Yayasan Rumah Ketupat

Mengenal Yayasan Rumah Ketupat

1 minute, 30 seconds Read
Listen to this article
Yayasan Rumah Ketupat ingin setiap sukses selesai pengobatan dan kembalinya orang yang pernah mengalami kusta menjadi momen yang layak dirayakan seperti perayaan Lebaran Ketupat.
Widi Sugiarti
Widi Sugiarti
Penulis adalah Anggota Pendiri Lingkar Sosial Indonesia

Selama dua jam, kami mendampingi Pak Ken Kerta berdiskusi dengan Pak Johny Sulistio, Selasa (20/2 2024) di Pasuruan.

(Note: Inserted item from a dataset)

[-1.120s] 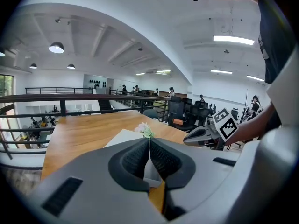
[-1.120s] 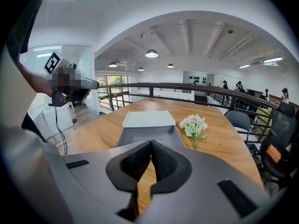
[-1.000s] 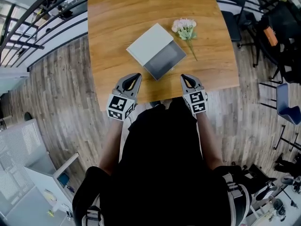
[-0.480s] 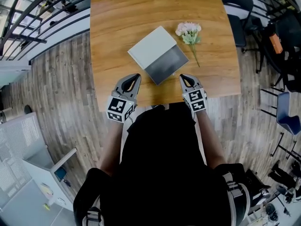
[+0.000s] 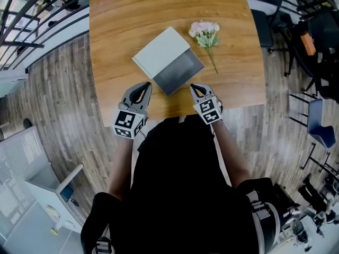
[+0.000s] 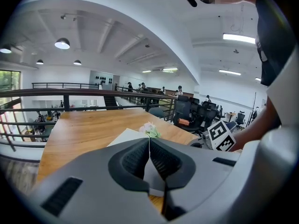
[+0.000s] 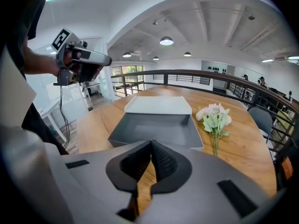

Mereka berdiskusi banyak hal, namun fokus pada isu kusta dan disabilitas. 

Oh ya, saya kenalkan dulu. Pak Ken Kerta adalah Pendiri Lingkar Sosial Indonesia (LINKSOS), pusat pemberdayaan disabilitas dan kusta di Jawa Timur. Sedangkan Pak Johny Sulistio adalah Pendiri Yayasan Rumah Ketupat. Yayasan tersebut belum lama berdiri. 

Kami saat itu, ada saya, Mbak Yulia dan Mbak Makiya, lebih banyak menyimak diskusi mereka. Namun, akhirnya kami terlibat juga dalam diskusi yang menarik itu. Khususnya saya sendiri banyak bercerita tentang pengalaman mendampingi Difabel Pecinta Alam dan tentang Posyandu Disabilitas. 


Apa itu Yayasan Rumah Ketupat? 

Yayasan Rumah Ketupat adalah inisiatif unik yang bertujuan menggabungkan pelayanan medis dan pelayanan sosial di dalam sebuah rumah. Layanan tersebut untuk pasien atau orang yang pernah mengalami kusta yang tersingkirkan. 

Keinginan yayasan ini adalah keterlibatan anggota masyarakat sebagai relawan/ kader yang bekerja bersama dengan professional kesehatan dan sosial. Harapannya, hal ini dapat mempercepat diseminasi anti stigma di tengah masyarakat. 

Visi Yayasan Rumah Ketupat bahwa setelah 2 tahun beroperasi telah dapat mengurangi stigma sosial melalui pembuktian survei persepsi sosial. Yayasan ini juga akan mengembangkan ekonomi sosial dalam bentuk pengelolaan limbah dan sampah. 

Praktiknya, yayasan akan membuat pupuk organic asam amino dari limbah ikan. Yayasan juga akan membuka pelayanan perawatan luka, pelatihan caregiver dan lainnya. 

Yayasan Rumah Ketupat berharap, implementasi layanan ini dapat melestarikan pendapatan para anggota yayasan dan masyarakat sekitar. Selain itu, setiap sukses selesai pengobatan dan kembalinya orang yang pernah mengalami kusta mantan menjadi momen yang layak dirayakan seperti perayaan Lebaran Ketupat.